### SOURCE DATA
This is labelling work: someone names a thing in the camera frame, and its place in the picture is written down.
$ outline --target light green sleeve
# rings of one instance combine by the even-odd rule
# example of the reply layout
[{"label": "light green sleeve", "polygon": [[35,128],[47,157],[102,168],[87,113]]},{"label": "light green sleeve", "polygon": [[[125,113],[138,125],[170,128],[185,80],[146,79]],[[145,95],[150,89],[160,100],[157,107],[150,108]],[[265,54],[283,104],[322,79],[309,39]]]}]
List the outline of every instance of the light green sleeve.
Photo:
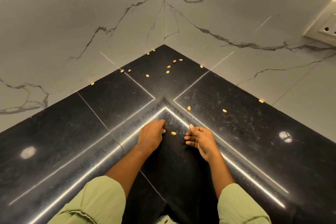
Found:
[{"label": "light green sleeve", "polygon": [[238,184],[226,186],[218,200],[220,224],[270,224],[268,214]]},{"label": "light green sleeve", "polygon": [[125,205],[120,183],[100,176],[89,181],[48,224],[120,224]]}]

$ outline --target black countertop
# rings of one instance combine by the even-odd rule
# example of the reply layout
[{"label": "black countertop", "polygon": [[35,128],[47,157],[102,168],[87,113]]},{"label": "black countertop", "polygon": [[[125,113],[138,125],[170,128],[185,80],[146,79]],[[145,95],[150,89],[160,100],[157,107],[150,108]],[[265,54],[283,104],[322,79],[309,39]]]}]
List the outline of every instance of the black countertop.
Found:
[{"label": "black countertop", "polygon": [[336,222],[335,143],[165,45],[121,69],[0,133],[1,223],[48,222],[157,118],[168,133],[137,176],[123,223],[151,223],[167,207],[181,223],[218,221],[208,165],[184,143],[189,123],[214,132],[272,223]]}]

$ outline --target wall socket
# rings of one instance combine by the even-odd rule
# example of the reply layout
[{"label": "wall socket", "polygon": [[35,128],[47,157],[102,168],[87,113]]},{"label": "wall socket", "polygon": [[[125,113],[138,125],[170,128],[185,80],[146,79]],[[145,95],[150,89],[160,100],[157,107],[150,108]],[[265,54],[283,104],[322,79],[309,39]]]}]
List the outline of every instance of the wall socket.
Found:
[{"label": "wall socket", "polygon": [[336,0],[326,6],[304,35],[336,46]]},{"label": "wall socket", "polygon": [[333,14],[320,28],[319,32],[336,37],[336,14]]}]

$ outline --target marble wall
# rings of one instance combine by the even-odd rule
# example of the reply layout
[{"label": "marble wall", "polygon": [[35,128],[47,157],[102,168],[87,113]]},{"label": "marble wall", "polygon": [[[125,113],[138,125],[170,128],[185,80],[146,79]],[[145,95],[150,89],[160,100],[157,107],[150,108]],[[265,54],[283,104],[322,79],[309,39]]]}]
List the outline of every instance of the marble wall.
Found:
[{"label": "marble wall", "polygon": [[336,47],[302,37],[331,0],[165,0],[165,44],[336,141]]},{"label": "marble wall", "polygon": [[162,45],[163,1],[1,0],[0,131]]}]

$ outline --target sleeve
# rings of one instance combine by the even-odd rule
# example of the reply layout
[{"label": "sleeve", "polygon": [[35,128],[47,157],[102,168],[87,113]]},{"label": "sleeve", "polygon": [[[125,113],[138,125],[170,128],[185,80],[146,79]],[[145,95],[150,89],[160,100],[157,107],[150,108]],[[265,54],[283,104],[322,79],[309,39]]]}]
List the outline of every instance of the sleeve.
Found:
[{"label": "sleeve", "polygon": [[121,185],[100,176],[88,182],[48,224],[120,224],[125,205]]},{"label": "sleeve", "polygon": [[268,214],[238,184],[226,186],[218,200],[220,224],[270,224]]}]

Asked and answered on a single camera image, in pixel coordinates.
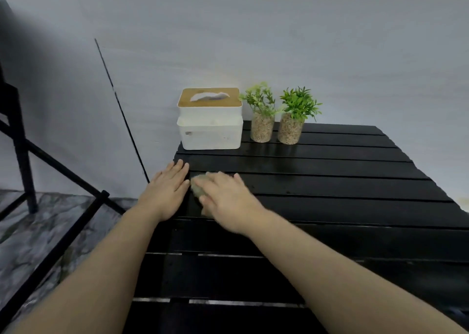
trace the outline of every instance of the chair leg
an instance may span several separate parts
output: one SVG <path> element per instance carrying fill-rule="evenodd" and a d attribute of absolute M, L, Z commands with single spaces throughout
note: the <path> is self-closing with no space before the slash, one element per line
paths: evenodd
<path fill-rule="evenodd" d="M 20 166 L 21 180 L 23 182 L 24 192 L 28 195 L 28 209 L 30 213 L 38 211 L 38 201 L 36 200 L 36 191 L 32 179 L 31 163 L 26 145 L 26 134 L 24 132 L 23 119 L 21 116 L 20 99 L 18 90 L 13 86 L 9 86 L 10 94 L 10 111 L 7 115 L 11 130 L 14 133 L 13 144 L 15 146 L 16 159 Z"/>

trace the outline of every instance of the person
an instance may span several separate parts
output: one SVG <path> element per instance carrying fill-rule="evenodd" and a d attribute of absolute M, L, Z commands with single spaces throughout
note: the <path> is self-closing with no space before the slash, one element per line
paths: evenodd
<path fill-rule="evenodd" d="M 150 238 L 179 208 L 190 185 L 188 170 L 179 160 L 158 172 L 137 204 L 14 333 L 121 333 Z M 466 333 L 424 301 L 265 209 L 238 174 L 209 173 L 197 184 L 215 220 L 254 242 L 330 334 Z"/>

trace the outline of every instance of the green plant
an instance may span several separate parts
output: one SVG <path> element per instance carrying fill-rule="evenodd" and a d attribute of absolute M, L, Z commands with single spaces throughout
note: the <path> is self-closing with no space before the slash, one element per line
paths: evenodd
<path fill-rule="evenodd" d="M 266 117 L 271 117 L 280 112 L 279 108 L 275 109 L 275 99 L 272 97 L 272 92 L 266 82 L 248 88 L 245 94 L 240 93 L 239 99 L 246 101 L 253 112 Z"/>
<path fill-rule="evenodd" d="M 280 97 L 287 105 L 285 112 L 289 112 L 293 119 L 305 121 L 308 116 L 311 116 L 316 121 L 316 115 L 322 114 L 318 106 L 322 103 L 318 103 L 317 100 L 313 99 L 311 90 L 306 87 L 283 91 L 283 96 Z"/>

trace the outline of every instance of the hand
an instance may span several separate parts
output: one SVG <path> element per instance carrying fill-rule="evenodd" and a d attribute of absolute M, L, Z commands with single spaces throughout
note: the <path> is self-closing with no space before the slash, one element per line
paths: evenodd
<path fill-rule="evenodd" d="M 233 233 L 246 235 L 253 217 L 266 210 L 237 173 L 231 177 L 223 172 L 208 172 L 207 178 L 197 178 L 194 182 L 207 194 L 200 197 L 203 207 Z"/>
<path fill-rule="evenodd" d="M 190 181 L 184 178 L 189 164 L 179 160 L 171 161 L 166 169 L 159 171 L 150 181 L 144 193 L 138 198 L 136 207 L 149 216 L 156 224 L 173 216 L 189 189 Z"/>

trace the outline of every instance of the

### REQUIRED WORK
Lines holding "target": count them across the data and reply with the number alone.

### TASK RESULT
5